About this exercise:
Pick out the lines below that contain the string "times" and copy them all.

Given information:
+ + + + + + +

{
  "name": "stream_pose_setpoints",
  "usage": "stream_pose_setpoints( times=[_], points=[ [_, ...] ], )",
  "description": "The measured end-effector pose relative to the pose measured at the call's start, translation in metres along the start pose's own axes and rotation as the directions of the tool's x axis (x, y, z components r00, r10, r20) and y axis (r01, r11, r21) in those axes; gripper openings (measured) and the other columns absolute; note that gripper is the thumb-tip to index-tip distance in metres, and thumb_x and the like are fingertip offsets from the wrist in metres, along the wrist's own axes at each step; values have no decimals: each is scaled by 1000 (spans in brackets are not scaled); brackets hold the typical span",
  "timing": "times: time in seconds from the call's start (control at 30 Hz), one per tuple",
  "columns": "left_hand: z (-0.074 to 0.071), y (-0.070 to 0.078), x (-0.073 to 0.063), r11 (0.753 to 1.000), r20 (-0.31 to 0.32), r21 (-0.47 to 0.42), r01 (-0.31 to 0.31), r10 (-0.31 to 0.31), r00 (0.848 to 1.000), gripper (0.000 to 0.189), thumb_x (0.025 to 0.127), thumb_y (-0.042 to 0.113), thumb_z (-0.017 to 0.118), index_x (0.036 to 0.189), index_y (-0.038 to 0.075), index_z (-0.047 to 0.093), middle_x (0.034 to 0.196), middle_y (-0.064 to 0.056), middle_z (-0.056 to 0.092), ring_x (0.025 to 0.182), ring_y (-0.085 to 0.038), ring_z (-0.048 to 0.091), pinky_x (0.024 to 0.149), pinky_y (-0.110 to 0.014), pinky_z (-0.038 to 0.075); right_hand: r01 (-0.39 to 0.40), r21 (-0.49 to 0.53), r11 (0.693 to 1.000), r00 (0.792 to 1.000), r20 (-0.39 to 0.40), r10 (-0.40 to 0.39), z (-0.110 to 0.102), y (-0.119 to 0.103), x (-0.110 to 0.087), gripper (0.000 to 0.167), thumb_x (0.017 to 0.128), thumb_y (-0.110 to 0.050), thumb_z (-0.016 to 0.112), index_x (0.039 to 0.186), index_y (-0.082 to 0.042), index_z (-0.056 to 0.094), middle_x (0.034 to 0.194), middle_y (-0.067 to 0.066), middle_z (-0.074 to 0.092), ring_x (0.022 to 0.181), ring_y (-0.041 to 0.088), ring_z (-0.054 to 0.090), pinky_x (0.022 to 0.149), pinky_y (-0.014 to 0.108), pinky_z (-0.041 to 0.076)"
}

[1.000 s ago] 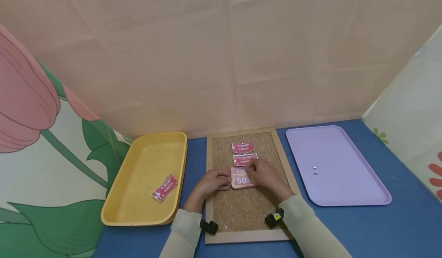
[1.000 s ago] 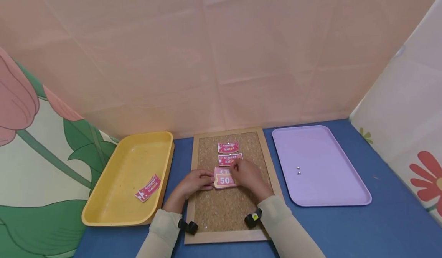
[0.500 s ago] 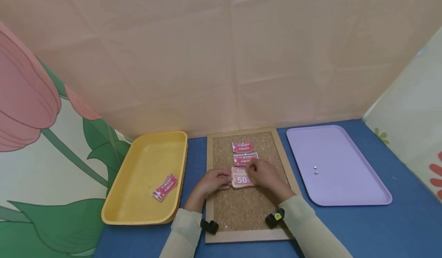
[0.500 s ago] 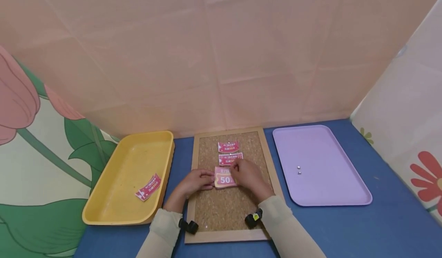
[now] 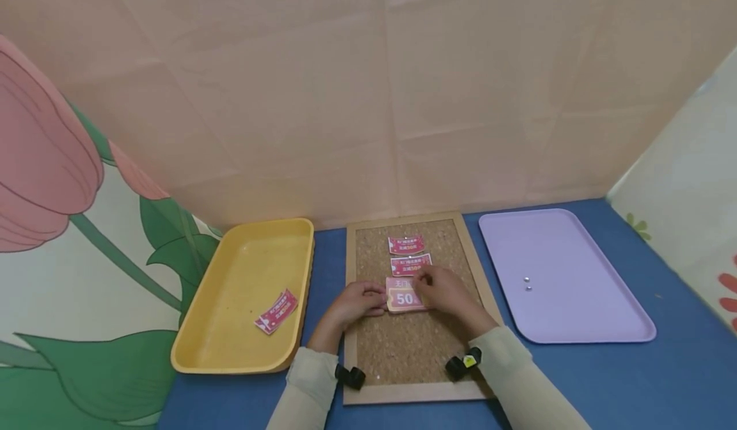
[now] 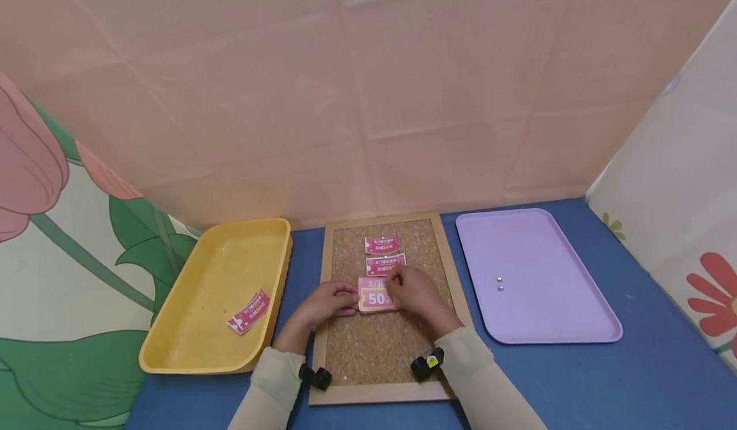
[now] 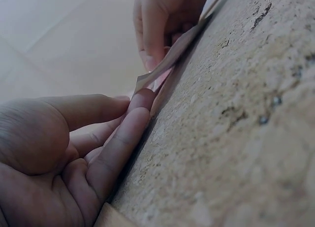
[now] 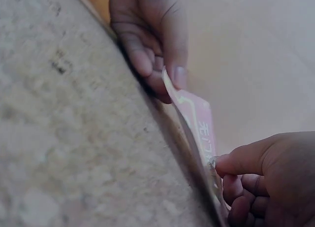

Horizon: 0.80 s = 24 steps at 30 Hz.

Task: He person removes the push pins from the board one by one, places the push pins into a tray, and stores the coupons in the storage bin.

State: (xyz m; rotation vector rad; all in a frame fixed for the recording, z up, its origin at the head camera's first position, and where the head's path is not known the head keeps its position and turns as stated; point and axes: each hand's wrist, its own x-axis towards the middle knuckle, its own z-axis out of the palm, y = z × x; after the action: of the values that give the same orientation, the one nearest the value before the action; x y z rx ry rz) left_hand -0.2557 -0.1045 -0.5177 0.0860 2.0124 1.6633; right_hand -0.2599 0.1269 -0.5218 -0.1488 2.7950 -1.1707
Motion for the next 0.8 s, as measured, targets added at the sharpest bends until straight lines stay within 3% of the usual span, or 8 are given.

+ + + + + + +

Written reply:
  "usage": "stream_pose_setpoints( times=[_], points=[ [_, ...] ], )",
  "timing": "times: time in seconds from the call's start (control at 30 Hz), one per tuple",

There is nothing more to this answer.